The New England Patriots fought valiantly while rallying behind their third-string quarterback, Bailey Zappe, but at the end of the day came up just short against the Green Bay Packers. The team ended up losing on a field goal in overtime, with a final score of 27-24.
As far as losses go, this one appears to be as palpable as they come as far as the circumstances are concerned. Not only did the Patriots enter the game as 9.5-point underdogs and hang blow for blow with the Packers at Lambeau Field, they also found a way to adjust on the fly after seeing QB Brian Hoyer go down with a concussion on just the second offensive series.
So this one was, dare we say it, a moral victory? Not according linebacker Matthew Judon.
“I have to tell, there are no moral victories,” Judon said after the game. “We will see what we did well, and then we’re going to see what we need to improve. But be want to win. We don’t want to take something good away from the game. The only good comes with a W.”
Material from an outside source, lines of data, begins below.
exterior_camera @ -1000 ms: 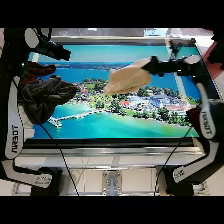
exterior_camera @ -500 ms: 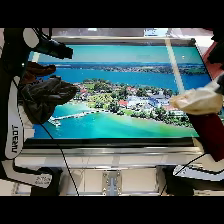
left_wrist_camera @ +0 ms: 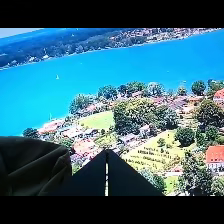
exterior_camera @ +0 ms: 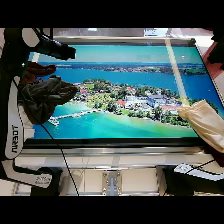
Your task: Fold the shirts.
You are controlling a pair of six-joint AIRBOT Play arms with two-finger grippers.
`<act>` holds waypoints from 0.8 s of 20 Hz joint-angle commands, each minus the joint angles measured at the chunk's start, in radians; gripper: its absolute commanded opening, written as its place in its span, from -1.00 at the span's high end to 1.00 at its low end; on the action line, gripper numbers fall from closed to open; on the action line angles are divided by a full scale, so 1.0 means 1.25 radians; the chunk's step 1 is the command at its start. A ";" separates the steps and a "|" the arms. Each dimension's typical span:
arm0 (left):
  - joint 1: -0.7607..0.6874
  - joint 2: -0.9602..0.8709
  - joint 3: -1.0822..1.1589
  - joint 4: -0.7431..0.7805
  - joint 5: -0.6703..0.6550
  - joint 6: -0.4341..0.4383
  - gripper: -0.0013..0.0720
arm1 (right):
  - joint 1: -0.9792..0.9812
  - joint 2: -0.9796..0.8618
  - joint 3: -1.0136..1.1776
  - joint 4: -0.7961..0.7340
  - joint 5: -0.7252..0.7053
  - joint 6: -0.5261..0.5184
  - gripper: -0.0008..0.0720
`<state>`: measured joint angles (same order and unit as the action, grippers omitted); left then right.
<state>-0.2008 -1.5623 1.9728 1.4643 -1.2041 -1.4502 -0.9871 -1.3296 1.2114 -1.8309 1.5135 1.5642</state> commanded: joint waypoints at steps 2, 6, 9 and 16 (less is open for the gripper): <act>0.000 0.001 0.000 -0.008 -0.002 -0.021 0.93 | -0.048 0.002 -0.107 -0.040 -0.106 0.005 0.62; 0.000 0.001 0.000 -0.008 -0.002 -0.029 0.93 | -0.046 0.016 -0.058 0.121 -0.120 -0.020 -0.33; 0.000 0.000 0.000 -0.008 0.000 -0.029 0.93 | -0.034 0.073 0.019 0.500 -0.171 -0.149 -0.32; 0.000 -0.029 -0.002 -0.008 -0.007 -0.043 0.93 | 0.397 0.115 0.023 0.925 -0.333 -0.430 -0.32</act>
<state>-0.2008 -1.5856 1.9713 1.4540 -1.2053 -1.4956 -0.7258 -1.1969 1.2335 -0.8059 1.2167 1.1473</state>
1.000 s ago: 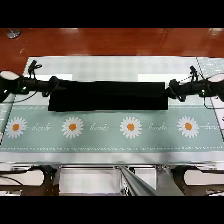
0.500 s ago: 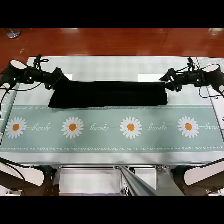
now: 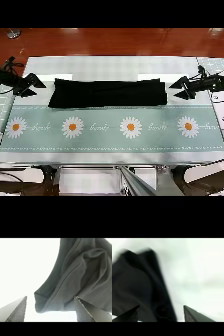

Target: Fold the shirts.

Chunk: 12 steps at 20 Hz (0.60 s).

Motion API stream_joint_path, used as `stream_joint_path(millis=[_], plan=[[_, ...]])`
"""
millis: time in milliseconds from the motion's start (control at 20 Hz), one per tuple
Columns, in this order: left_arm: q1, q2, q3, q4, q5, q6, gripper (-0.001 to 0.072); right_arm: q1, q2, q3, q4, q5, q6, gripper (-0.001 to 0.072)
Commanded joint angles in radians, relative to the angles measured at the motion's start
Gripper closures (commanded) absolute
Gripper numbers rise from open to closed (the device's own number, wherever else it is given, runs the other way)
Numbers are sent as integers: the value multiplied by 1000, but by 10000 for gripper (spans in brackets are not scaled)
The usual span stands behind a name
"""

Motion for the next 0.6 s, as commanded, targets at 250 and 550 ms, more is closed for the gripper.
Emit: stream_joint_path(millis=[250,550], plan=[[-203,281,-335,-152,254,83,8,170,-70,-42,115,-77,-18,101],[-427,257,-285,-220,283,132,686,155,69,40,31,55,-60,678]])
Judon was one of the Patriots’ best players on Sunday, but like the rest of the team came up just short. Team captain Devin McCourty echoed that sentiment as well during his own postgame press conference.
“It’s a win-loss league,” he said. “Obviously, there’s always takeaways from every game you play in. I thought some of our young guys really stepped up and played well — Marcus [Jones], Jack [Jones], Zap; thrown in the fire. First time Lambeau, I thought those guys really stepped up and played well.
“We just have to find ways to win these games. Getting to overtime, all of us figuring out a way to be proud of our effort and all of that. But, do it in a winning effort.”
Regardless of a close game or a blowout, the bottom line remains the same. The Patriots have now lost three of their first four games of the regular season, are in sole possession of last place in the AFC East, and already fighting an uphill battle to make it back into the playoff picture.
For as well as they played against Green Bay, a loss, to paraphrase Gertrude Stein, is a loss is a loss is a loss.
“No participation trophies,” as center David Andrews called it.
McCourty, who finds himself at 1-3 for the first time in his storied career, agreed.
“We battled and fought on both sides of the ball, especially with a lot going on,” the veteran defender said. “Mac [Jones] out, Hoyer steps up; playing well, Hoyer get knocked out; Zappe’s up — those are things to be proud of. But how can we do those things and win? [That] has to be the mission.”